Wyndham will need 200k

Based on MF 10,000 WM probably cost similar to 120k Wyndham.

But one gives you West coast resort, one gives you resorts around the country.

By the way, you can also look at Wyndham's point chart and WM's point chart for WM (and Wyndham's) affliate resort, and get a feel what the internal reservation system think of their ratio.

Jya-Ning


----------



## Rent_Share (Sep 15, 2009)

The difficult task is going to be that there is a fixed amount for maintenance fees on 10,000 WN credits where as the MF on WVO vary by the underlying property of the WVO contract



I know I did it years ago using Southshore since their inventory is split between WN and WVO (plus a few fractionals) and the end result wasWVO lower buy in, higher annual maintenance fees​WM slighyly higher buy in, lower maintenance fees​Let me dig and I will see if I can re-construct what I did before


----------



## Cathyb (Sep 15, 2009)

Jya-Ning:  Thank you -- I have somewhat of a basis now


----------



## Cathyb (Sep 15, 2009)

RentShare: Aha, I have found the mathematical genius -- will await your next note


----------



## Rent_Share (Sep 15, 2009)

Here we go - for SouthShore Nevada

WM Red    10,000 2BD   Annual Maintenance $ 570.54 

WVO High 238,000 2BD   Annual Maintenance $ 867.00 
Prime    324,000 2BD   Annual Maintenance $1,141.00 
High     300,000 2BD-Presidential   Annual Maintenance $1,065.00 
Prime     400,000 2BD-Presidential   Annual Maintenance $1,384.00 


Prime = Week 52 and 4th of July




Using this isolated example1 WM Point = 238 WVO Points​Maintenance fees are 52% higher for WVO 867/571​My calculation could be off by the difference of Points Plus memberships $ 24.10/Year for WVO​With WVO you could be "responsible" for an assesment at the resort with WM that would be spread across all 60 resorts, there is a cap of 5 % on maintenance fee increases, not aware of any cap with WVO

At 13 months I have been able to book with 10,000 WM points prime week (still 10,000 points) for 2008, 2009 and 2010 which has 1/2 maintenance fees of a prime week 1141/567 = 2

My contract is only for 6,000 points, WM (for now) still has the ability to rent points from owners to book what you want, soemthing WVO shut off in 3/2009


Here is a link to a MF calculator for WVO

http://forums.atozed.com/viewtopic.php?f=164&t=6823

You may have to register to access

Here is a link to the WM Maintenance Fee Table

http://www.wmowners.com/forum/viewtopic.php?t=21585


----------



## Cathyb (Sep 16, 2009)

Rent_Share said:


> Here we go - for SouthShore Nevada
> 
> WM Red    10,000 2BD   Annual Maintenance $ 570.54
> 
> ...


rentshare: I am sorry, I got a little lost 

Here is the possible trade:  2BR Worldmark Red Season Yellowstone exchange (13,500 credits) for the week before Mardi Gras (but not including Mardi Gras Big Day) at Wyndham Belle Maison in New Orleans for either 1 or 2 BR. I think BM's value for 1 BR is 189,000 points plus $756. fees.

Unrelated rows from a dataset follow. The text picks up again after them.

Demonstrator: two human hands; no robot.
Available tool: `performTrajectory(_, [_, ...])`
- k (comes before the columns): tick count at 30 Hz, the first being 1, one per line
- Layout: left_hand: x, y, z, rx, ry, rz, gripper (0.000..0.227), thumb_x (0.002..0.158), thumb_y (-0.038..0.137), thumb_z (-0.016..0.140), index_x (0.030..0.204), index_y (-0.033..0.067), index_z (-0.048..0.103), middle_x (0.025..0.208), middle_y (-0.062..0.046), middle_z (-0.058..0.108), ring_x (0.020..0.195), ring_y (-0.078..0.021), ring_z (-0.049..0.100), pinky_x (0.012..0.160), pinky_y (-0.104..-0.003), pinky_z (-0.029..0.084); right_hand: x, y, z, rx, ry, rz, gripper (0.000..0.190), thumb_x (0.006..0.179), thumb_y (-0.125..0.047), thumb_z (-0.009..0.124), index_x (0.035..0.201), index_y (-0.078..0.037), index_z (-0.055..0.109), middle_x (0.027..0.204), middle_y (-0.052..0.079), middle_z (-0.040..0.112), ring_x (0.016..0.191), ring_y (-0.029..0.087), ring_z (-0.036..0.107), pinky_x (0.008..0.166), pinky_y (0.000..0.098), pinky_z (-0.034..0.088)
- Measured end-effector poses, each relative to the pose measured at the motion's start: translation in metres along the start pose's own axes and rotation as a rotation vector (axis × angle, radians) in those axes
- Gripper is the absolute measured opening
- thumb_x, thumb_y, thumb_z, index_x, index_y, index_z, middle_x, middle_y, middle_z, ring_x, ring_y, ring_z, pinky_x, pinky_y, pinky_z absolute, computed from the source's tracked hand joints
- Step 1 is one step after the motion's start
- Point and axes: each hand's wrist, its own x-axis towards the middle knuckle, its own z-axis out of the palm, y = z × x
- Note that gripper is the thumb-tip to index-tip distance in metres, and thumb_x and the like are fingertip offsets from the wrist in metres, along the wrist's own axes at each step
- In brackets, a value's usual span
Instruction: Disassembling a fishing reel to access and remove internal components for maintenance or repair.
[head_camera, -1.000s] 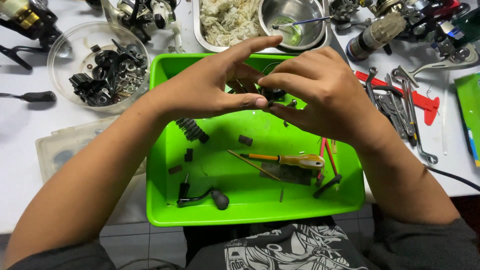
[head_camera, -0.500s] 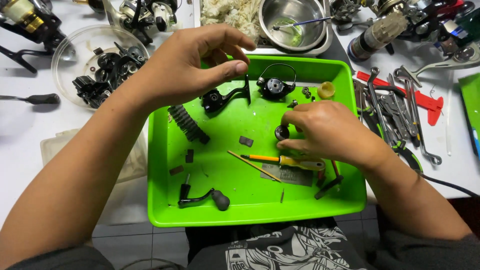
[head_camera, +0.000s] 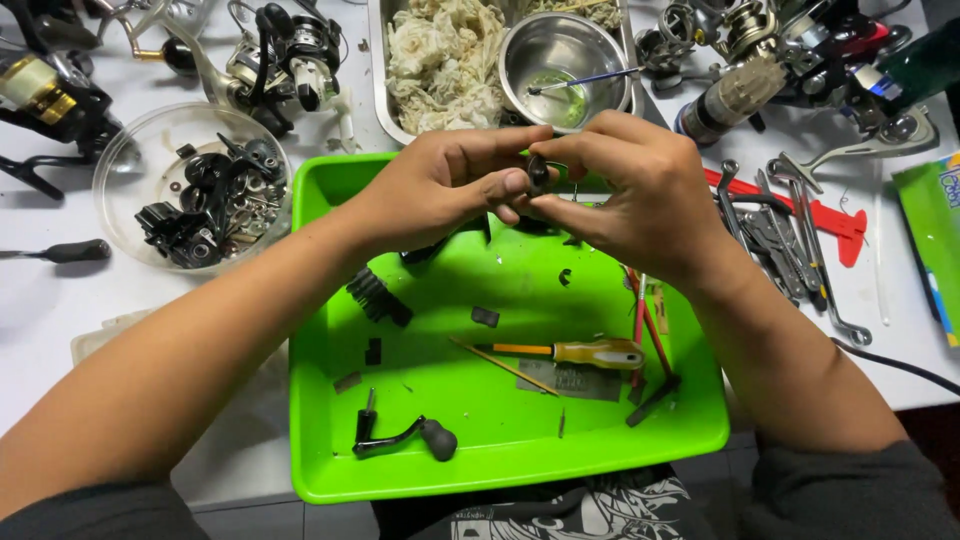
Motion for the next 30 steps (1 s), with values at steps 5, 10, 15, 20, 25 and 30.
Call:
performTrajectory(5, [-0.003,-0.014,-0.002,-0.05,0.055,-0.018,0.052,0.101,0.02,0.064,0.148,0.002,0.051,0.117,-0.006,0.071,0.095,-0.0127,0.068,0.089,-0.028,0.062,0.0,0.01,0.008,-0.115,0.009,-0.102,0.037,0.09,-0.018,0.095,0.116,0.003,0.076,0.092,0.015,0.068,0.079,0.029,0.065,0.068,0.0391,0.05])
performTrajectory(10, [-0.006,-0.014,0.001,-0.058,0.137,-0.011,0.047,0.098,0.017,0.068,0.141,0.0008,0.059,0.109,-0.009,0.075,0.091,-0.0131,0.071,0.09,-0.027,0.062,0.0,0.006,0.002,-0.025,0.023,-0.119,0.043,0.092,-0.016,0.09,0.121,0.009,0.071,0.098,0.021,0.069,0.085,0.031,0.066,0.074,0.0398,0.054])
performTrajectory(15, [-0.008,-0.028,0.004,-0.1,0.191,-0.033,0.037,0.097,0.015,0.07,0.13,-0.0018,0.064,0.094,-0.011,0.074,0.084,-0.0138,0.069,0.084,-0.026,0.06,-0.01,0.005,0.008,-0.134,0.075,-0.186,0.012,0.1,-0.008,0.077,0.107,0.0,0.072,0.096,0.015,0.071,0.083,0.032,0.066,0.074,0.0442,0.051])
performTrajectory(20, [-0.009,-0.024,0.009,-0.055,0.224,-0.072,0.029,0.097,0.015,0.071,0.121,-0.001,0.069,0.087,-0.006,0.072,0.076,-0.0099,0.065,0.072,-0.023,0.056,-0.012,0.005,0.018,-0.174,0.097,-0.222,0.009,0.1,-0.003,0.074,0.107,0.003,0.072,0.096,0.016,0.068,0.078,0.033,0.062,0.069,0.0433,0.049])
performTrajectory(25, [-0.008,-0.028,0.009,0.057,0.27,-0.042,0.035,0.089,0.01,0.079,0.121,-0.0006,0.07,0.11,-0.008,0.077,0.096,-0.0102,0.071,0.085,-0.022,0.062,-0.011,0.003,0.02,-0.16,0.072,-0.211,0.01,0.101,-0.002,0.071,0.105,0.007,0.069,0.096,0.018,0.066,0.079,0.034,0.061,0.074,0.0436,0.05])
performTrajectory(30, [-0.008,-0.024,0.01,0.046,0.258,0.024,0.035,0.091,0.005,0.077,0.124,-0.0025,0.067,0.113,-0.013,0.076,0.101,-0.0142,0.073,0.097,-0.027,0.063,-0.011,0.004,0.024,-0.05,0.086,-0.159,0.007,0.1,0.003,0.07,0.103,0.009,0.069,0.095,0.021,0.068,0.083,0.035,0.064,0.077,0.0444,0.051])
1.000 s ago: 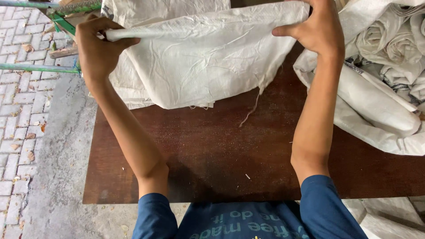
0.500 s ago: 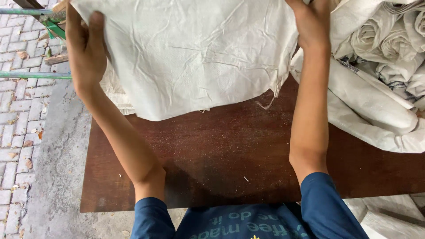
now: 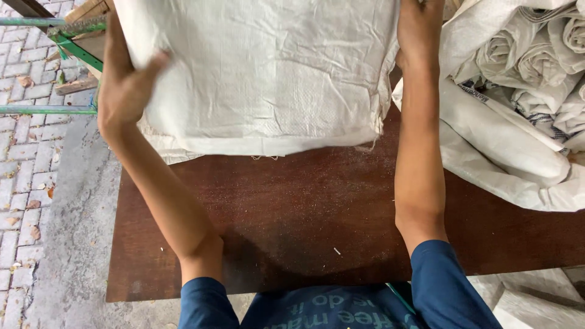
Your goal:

Now in baby talk, how do I compare  ?


----------



## bnoble (Sep 16, 2009)

When I compared them, I compared rental prices of credits (easy to figure out---a very active market here, I think I used six cents per credit) and of Wyn reservations (harder, but not impossible, I think I used $4.50/K).  My recollection was that 15K WM credits and 225K Wyn points were pretty comparable in rental value.

If you're talking about a direct exchange, the only important question is whether the parties believe it's an equitable exchange, or at least "close enough".  Personally, I would be willing to give up a little more in a direct exchange than I was getting back in just dollars-and-cents, because direct exchanges are easier to deal with than trying to rent out mine and rent someone else's, and there is no RCI/II exchange fee to worry about.


----------



## Rent_Share (Sep 16, 2009)

And my analysis essentially said 10,000 WM = 238,000 WVO using like for like at the exact same property with the same amenities 



> 2 Bedroom Southshore = 10,000 WM points or 238,000 WVO Points


 
However that resort would most likely have a much higher WM point value had it been brought into the system under the current regime so my number may be significantly understated - 

Some of the newer WM resorts 2 bedroom rates.

Ana_crime_ - 16,500 Presidential 30,000 WM Points​San Diego MV 15,000​West Yellowstone 13,500​Santa Fe NM 14,000 1 Bedroom​As to the Rental Comparison 


I would agree on the 6 cents number for WM, but have no reference for a per/point rental value for WVO which has been changed from a universal currency (points are points) to a resort demand based value, since you must now rent reservations, not points from WVO owners.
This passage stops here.